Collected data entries
------------------------------------------------------------------------
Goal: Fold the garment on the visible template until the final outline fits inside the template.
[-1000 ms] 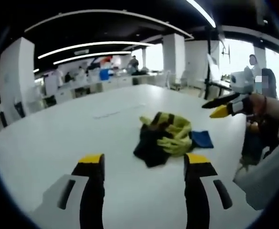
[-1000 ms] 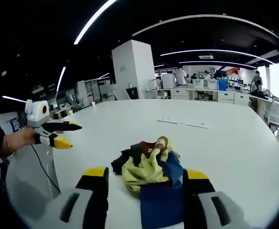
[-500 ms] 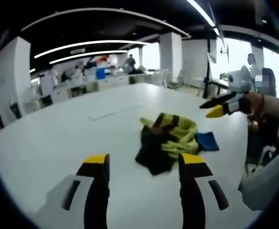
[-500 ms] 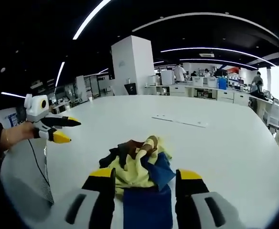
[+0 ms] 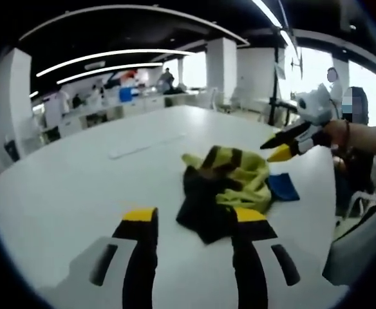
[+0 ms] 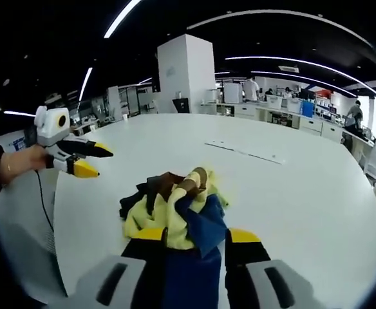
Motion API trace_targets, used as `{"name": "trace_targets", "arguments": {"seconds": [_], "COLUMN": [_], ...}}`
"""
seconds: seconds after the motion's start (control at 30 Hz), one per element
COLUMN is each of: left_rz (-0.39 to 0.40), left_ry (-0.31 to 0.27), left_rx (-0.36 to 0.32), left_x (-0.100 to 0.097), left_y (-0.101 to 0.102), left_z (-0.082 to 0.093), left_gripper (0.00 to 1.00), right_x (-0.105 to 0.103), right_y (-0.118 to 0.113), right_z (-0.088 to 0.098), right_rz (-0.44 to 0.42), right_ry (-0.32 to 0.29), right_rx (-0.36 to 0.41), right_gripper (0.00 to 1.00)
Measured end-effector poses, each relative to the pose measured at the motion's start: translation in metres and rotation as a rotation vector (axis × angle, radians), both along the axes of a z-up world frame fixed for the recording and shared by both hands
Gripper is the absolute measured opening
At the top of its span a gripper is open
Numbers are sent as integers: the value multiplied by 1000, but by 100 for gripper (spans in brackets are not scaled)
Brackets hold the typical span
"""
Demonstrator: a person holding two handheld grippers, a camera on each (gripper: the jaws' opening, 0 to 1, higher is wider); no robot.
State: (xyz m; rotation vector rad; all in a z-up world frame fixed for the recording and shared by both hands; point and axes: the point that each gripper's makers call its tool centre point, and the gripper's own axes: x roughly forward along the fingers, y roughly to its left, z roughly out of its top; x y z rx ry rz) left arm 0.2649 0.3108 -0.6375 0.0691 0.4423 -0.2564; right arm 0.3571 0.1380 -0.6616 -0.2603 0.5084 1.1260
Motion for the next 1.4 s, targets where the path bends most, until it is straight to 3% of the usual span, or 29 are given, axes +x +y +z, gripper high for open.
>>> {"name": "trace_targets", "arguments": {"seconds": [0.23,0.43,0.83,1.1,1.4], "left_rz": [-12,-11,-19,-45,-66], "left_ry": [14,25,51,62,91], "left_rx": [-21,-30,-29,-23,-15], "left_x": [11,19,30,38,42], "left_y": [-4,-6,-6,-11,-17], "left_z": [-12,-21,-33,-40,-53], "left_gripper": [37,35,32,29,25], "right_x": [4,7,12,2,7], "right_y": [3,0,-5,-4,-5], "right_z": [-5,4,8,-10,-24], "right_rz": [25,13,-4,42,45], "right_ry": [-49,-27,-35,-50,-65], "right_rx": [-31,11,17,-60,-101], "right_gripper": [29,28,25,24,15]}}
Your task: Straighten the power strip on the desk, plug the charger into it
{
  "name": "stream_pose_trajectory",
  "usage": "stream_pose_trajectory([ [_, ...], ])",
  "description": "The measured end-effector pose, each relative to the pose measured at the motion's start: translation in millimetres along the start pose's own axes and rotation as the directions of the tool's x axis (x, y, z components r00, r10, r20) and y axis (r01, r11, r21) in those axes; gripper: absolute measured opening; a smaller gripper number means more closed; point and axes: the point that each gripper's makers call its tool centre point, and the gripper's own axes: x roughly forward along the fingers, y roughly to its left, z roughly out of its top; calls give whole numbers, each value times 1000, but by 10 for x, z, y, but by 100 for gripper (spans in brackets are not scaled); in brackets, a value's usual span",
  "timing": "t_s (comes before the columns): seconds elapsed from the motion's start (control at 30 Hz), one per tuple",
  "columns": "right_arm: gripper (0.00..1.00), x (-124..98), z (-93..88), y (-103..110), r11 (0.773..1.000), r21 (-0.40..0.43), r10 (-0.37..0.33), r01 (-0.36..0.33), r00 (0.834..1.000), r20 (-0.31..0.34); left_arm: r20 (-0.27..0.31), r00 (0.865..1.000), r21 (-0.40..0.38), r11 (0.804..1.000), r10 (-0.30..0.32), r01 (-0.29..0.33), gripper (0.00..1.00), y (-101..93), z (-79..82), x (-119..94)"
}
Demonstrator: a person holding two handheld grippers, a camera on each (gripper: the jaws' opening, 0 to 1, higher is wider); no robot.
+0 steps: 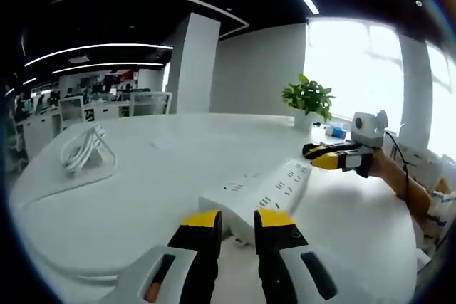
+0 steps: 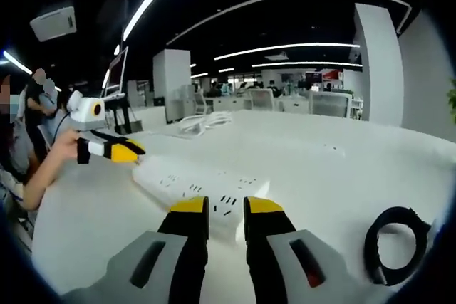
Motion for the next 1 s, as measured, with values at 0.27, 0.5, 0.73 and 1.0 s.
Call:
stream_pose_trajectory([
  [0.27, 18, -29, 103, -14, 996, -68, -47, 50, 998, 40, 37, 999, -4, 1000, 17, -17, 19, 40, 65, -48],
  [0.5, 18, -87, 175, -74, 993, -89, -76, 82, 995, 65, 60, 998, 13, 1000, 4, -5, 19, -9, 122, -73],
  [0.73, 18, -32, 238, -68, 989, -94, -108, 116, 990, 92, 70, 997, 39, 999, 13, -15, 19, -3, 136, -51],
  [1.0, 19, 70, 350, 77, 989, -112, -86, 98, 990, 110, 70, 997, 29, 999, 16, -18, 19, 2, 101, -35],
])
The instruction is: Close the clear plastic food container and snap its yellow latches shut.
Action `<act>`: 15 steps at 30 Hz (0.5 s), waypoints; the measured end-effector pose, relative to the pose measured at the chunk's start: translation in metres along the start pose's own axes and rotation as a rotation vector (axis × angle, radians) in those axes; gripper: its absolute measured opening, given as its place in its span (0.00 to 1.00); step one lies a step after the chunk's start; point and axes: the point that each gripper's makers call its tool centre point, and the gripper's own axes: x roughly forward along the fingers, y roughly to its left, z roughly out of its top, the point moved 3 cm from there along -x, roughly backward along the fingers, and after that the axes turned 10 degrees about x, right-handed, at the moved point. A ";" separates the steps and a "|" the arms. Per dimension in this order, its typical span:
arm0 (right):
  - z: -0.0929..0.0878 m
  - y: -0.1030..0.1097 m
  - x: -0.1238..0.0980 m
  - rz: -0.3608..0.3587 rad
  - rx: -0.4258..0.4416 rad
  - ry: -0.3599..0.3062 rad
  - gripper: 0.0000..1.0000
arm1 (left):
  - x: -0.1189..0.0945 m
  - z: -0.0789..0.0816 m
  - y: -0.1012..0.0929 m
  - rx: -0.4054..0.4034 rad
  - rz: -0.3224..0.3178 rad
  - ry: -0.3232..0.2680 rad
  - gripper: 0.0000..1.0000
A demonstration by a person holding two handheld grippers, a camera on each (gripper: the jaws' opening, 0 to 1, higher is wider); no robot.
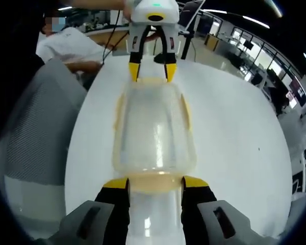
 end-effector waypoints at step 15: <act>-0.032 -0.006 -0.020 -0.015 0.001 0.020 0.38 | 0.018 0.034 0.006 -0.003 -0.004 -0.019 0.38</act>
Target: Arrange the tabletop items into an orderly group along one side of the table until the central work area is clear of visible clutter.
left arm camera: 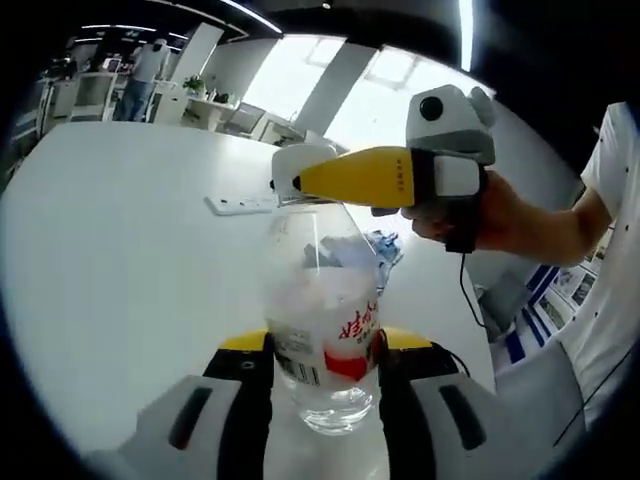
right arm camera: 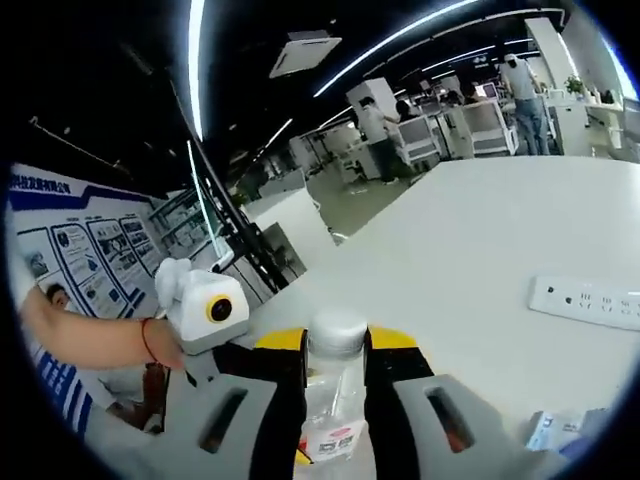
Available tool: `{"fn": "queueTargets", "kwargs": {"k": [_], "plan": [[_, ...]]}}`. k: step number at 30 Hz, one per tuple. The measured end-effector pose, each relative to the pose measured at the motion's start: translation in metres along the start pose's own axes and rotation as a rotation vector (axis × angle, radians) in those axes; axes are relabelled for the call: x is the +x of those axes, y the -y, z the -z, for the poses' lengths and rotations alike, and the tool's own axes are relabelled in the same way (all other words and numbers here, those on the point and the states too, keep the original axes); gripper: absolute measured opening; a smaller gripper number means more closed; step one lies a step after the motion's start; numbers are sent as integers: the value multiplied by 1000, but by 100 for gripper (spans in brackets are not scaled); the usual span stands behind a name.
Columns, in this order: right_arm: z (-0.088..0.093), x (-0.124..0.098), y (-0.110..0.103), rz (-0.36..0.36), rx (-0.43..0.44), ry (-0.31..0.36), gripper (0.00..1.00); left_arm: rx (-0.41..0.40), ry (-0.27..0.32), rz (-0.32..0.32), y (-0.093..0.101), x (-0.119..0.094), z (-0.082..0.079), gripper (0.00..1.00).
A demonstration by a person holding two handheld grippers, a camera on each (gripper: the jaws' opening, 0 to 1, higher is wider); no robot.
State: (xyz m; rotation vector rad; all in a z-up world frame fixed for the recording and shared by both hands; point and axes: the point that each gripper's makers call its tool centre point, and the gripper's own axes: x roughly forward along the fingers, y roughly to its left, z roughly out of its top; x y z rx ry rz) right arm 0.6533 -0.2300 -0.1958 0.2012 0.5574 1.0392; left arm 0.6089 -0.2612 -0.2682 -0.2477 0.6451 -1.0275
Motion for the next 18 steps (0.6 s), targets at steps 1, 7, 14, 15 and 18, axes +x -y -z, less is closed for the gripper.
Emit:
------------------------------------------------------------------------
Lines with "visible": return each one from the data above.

Goal: Fold the garment on the visible template until the final outline fits inside the template.
Target: Arrange the tabletop items into an orderly group along one side of the table until the central work area is clear of visible clutter.

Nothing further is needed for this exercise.